The Pilots of Pomona eBook

This eBook from the Gutenberg Project consists of approximately 327 pages of information about The Pilots of Pomona.

The Pilots of Pomona eBook

This eBook from the Gutenberg Project consists of approximately 327 pages of information about The Pilots of Pomona.

“Come away, Davie.  I canna let ye stay longer, man.”

“Ay, ay, just another minute, Jimmy,” said Flett.

Then turning to me again, he continued:  “Weel, I’m just away up to Dominie Drever’s.  The dominie was aboard the Falcon just before the Clasper came in yestreen, and I saw him again after ye were brought here.  He was up at Lyndardy this mornin’ seeing your mother for information about all your movements these two days past.  And now I’m to go up to the schoolhouse and tell him—­what shall I tell him, Halcro?”

“Just tell him this, Davie:  that the last time I saw poor Colin Lothian was when we were in Gray’s Inn.  That I went straight home from the Falcon, and never left the house till the servant woman at Crua Breck knocked me up to seek for Thora.  That I was out looking for her part of the night and all the morning, and then that I climbed down the Gaulton Cliff, thinking I would find her in the cave.  There, instead of finding Thora, I was taken along with the smugglers and brought in the Clasper to Stromness, where Bailie Duke himself arrested me.

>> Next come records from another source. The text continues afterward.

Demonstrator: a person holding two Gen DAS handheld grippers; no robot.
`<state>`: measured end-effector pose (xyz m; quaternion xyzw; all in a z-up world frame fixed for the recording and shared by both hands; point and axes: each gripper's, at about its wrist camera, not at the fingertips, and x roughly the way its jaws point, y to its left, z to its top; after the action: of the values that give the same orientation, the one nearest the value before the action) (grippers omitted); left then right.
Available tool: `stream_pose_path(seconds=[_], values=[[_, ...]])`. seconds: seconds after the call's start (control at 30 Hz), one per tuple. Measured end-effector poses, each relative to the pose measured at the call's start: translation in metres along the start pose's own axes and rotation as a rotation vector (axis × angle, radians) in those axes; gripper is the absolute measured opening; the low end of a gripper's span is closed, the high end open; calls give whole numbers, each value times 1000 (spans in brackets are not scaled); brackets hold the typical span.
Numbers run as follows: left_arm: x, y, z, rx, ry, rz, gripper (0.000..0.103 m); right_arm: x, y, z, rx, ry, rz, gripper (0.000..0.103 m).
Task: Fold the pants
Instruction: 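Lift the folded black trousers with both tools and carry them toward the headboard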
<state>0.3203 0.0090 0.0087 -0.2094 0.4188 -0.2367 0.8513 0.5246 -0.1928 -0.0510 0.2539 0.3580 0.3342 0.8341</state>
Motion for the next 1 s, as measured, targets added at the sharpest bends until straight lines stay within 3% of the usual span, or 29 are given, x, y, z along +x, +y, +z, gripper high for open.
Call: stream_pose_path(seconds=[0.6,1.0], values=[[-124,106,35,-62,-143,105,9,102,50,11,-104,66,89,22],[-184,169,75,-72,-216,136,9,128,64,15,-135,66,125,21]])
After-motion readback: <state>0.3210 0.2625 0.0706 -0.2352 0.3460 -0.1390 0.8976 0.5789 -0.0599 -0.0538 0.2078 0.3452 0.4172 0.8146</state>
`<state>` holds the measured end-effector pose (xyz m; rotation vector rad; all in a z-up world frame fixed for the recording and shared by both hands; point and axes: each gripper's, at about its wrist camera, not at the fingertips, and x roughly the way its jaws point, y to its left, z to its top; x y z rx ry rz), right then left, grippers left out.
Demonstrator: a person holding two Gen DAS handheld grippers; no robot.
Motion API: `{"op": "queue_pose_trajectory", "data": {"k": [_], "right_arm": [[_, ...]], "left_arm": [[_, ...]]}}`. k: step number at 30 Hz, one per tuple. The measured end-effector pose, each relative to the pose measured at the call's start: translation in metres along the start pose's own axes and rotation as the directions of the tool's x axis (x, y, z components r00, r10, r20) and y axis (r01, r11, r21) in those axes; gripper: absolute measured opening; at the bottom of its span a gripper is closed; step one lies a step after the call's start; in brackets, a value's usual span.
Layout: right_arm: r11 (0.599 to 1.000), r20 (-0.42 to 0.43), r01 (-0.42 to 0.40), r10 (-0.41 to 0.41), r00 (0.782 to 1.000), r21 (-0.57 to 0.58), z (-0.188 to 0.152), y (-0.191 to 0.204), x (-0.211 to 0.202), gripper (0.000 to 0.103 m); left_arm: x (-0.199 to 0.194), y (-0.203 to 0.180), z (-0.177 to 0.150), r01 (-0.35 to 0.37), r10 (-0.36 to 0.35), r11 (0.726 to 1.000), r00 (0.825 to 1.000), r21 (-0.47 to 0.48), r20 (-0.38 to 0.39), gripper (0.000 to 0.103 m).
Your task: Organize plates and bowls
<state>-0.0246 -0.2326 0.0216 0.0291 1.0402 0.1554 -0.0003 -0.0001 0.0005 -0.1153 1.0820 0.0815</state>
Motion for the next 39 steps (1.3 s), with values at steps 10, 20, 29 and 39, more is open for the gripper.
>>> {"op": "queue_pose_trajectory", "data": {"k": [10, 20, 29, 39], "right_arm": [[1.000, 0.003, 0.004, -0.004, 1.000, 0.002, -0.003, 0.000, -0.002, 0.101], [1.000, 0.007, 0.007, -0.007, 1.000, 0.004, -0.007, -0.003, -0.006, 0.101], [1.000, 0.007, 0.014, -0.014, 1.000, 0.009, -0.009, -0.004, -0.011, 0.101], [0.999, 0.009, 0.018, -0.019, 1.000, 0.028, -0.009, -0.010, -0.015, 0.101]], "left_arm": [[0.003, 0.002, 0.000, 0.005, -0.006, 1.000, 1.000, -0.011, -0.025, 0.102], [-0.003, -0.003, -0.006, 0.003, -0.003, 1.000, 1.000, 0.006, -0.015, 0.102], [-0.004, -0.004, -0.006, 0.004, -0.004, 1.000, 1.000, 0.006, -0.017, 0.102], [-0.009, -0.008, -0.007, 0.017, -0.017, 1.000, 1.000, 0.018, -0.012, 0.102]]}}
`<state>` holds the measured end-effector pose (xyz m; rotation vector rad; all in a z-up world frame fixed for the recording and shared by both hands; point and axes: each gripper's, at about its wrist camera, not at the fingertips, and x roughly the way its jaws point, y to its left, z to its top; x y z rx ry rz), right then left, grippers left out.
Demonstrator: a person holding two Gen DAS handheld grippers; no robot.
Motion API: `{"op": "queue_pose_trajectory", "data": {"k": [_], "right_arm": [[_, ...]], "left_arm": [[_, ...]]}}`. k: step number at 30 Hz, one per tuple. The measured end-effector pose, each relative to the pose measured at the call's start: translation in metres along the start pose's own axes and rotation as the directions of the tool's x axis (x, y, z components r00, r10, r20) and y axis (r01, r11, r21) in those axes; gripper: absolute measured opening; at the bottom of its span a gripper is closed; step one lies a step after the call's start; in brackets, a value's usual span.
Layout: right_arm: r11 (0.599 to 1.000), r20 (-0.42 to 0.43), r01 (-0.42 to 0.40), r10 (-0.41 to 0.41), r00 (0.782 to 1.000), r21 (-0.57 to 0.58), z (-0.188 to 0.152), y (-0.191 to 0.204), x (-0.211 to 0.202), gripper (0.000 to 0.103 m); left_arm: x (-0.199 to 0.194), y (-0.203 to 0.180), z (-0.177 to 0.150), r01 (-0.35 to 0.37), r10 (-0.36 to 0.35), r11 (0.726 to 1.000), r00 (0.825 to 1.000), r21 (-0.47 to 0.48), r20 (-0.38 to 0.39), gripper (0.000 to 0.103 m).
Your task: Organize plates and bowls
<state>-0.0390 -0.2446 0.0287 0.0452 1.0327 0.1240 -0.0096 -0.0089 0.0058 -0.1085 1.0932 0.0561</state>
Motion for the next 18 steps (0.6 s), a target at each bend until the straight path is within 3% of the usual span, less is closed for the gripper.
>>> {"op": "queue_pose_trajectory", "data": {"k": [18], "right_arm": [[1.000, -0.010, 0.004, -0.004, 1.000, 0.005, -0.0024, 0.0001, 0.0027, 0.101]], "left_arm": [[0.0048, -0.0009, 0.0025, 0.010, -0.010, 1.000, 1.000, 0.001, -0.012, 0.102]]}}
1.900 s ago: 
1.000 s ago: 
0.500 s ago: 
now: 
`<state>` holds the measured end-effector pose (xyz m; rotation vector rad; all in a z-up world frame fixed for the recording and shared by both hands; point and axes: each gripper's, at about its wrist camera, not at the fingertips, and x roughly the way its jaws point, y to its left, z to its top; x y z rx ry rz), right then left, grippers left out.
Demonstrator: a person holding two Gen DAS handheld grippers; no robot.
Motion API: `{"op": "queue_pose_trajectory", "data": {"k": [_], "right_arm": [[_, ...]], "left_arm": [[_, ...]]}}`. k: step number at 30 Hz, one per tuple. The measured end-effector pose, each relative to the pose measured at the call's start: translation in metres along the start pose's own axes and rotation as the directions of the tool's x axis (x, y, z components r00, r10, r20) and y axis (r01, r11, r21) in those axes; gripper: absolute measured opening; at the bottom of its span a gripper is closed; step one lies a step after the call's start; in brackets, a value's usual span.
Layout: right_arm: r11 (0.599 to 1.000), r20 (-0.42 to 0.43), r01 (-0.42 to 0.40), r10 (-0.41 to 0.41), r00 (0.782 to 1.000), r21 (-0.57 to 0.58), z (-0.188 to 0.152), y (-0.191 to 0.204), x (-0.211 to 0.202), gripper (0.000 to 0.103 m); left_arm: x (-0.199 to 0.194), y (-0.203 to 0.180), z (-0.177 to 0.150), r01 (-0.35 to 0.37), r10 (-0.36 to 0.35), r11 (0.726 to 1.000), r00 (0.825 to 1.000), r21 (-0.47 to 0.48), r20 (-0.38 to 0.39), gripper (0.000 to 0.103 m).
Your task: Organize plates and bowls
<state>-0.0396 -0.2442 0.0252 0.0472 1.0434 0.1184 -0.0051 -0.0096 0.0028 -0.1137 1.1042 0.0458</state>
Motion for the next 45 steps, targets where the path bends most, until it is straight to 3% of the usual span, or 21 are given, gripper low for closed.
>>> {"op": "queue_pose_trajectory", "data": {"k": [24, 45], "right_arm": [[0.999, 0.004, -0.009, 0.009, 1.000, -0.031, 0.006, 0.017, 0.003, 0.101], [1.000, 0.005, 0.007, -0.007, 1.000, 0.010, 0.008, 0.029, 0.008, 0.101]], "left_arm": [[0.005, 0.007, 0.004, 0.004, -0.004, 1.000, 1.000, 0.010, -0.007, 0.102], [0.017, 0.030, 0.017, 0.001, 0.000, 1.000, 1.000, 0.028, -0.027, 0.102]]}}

“There, that is the sum of it all.  Tell it to Mr. Drever, and he will believe it and understand.”

“Very good,” said the skipper, and then he left me.

He had not gone out many minutes before Jimmy Macfarlane came into the apartment and made a fire in the grate, and brought me water to wash myself, and a good breakfast of coffee and fried bacon.  When I was made comfortable he left me alone again, and only disturbed me during the rest of the day to bring in my meals or more fuel for the fire.

Chapter XXXIX.  An Unprofessional Inquiry.

Whatever the common opinion among the people of Stromness may have been with regard to the death of Colin Lothian, there was one who, all along, never allowed himself to doubt my innocence.  Dominie Drever had his private views on the matter, and he was not over eager to communicate them to other persons.  He even kept them from myself in a great measure, and only gathered such information regarding my movements as Captain Flett and my people at Lyndardy were able to supply.  There were some other aspects of the case, quite apart from myself, that he was anxious to make clear, and with this purpose in view he had gone quietly about the town gathering evidence and summoning an array of important witnesses.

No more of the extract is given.